Check every line of the entries below for the word "forearm", and copy the ones that have it.

** Dataset follows **

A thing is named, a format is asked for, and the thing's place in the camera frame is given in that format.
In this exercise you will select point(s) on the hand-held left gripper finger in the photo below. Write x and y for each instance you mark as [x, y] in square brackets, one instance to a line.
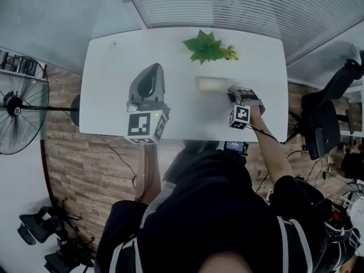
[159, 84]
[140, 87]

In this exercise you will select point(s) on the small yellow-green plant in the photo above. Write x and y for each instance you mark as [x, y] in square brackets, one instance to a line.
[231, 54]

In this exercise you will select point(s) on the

** End of Dataset **
** Dataset follows **

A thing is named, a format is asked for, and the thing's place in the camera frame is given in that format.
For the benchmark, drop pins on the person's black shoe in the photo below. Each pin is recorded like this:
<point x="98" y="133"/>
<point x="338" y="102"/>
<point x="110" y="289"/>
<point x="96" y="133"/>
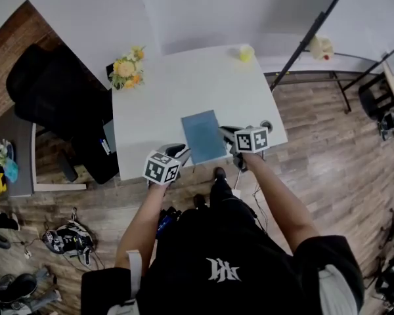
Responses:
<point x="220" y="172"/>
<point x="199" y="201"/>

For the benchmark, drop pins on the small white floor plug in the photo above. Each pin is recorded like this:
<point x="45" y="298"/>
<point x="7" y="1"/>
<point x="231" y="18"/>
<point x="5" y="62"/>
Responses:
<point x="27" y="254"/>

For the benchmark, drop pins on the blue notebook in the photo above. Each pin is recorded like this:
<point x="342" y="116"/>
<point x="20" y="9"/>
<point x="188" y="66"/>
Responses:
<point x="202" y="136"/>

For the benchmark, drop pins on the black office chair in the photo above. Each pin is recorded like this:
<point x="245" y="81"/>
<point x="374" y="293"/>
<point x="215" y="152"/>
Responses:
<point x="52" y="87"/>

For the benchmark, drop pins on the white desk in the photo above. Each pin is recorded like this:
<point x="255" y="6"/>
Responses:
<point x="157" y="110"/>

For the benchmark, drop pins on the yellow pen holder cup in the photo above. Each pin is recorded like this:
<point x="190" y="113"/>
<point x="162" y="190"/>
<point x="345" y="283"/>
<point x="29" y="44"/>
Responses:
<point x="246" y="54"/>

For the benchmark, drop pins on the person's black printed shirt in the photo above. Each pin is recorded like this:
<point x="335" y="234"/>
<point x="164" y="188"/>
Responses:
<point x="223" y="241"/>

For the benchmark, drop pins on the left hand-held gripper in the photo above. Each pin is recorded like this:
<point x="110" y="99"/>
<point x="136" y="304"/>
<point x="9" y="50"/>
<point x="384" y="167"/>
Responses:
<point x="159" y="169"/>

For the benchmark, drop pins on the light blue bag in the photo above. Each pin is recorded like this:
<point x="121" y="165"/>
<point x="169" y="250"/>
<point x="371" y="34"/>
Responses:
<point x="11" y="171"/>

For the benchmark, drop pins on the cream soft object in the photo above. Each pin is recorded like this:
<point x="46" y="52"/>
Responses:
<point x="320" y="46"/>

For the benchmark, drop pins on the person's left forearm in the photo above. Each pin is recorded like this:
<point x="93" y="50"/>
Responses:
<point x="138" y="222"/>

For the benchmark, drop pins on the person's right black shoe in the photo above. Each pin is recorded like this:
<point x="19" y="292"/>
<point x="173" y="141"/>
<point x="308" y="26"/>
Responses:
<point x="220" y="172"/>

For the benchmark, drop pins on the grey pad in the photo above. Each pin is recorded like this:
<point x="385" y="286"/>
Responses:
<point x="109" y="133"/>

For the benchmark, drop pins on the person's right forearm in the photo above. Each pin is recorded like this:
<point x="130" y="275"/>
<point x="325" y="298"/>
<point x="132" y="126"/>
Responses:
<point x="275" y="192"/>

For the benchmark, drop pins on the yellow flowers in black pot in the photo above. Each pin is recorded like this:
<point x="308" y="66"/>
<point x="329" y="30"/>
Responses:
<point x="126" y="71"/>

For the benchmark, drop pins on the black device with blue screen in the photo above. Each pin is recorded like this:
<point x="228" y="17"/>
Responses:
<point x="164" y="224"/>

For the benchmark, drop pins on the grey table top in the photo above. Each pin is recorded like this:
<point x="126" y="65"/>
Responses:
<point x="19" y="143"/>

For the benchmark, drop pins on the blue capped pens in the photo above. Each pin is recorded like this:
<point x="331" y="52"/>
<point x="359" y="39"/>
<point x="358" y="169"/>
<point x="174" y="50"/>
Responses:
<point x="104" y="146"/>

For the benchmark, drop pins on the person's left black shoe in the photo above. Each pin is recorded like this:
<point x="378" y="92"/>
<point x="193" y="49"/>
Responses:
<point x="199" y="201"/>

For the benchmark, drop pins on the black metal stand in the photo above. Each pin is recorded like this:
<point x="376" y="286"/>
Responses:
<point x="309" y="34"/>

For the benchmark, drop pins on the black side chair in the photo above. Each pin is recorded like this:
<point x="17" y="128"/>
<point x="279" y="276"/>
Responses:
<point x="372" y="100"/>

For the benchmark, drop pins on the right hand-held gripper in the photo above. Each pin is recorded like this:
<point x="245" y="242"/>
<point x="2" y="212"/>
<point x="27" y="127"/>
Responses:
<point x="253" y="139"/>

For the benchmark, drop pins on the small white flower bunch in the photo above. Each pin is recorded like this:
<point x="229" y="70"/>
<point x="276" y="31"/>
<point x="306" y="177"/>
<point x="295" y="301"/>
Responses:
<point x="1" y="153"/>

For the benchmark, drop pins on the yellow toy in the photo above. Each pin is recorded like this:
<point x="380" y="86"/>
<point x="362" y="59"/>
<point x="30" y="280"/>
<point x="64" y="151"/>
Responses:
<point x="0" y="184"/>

** End of Dataset **

### Answer to this task
For the benchmark, drop pins on the person's left forearm in the photo above. Each pin is recorded like this:
For the benchmark, drop pins on the person's right forearm in the photo above. Each pin is recorded like this:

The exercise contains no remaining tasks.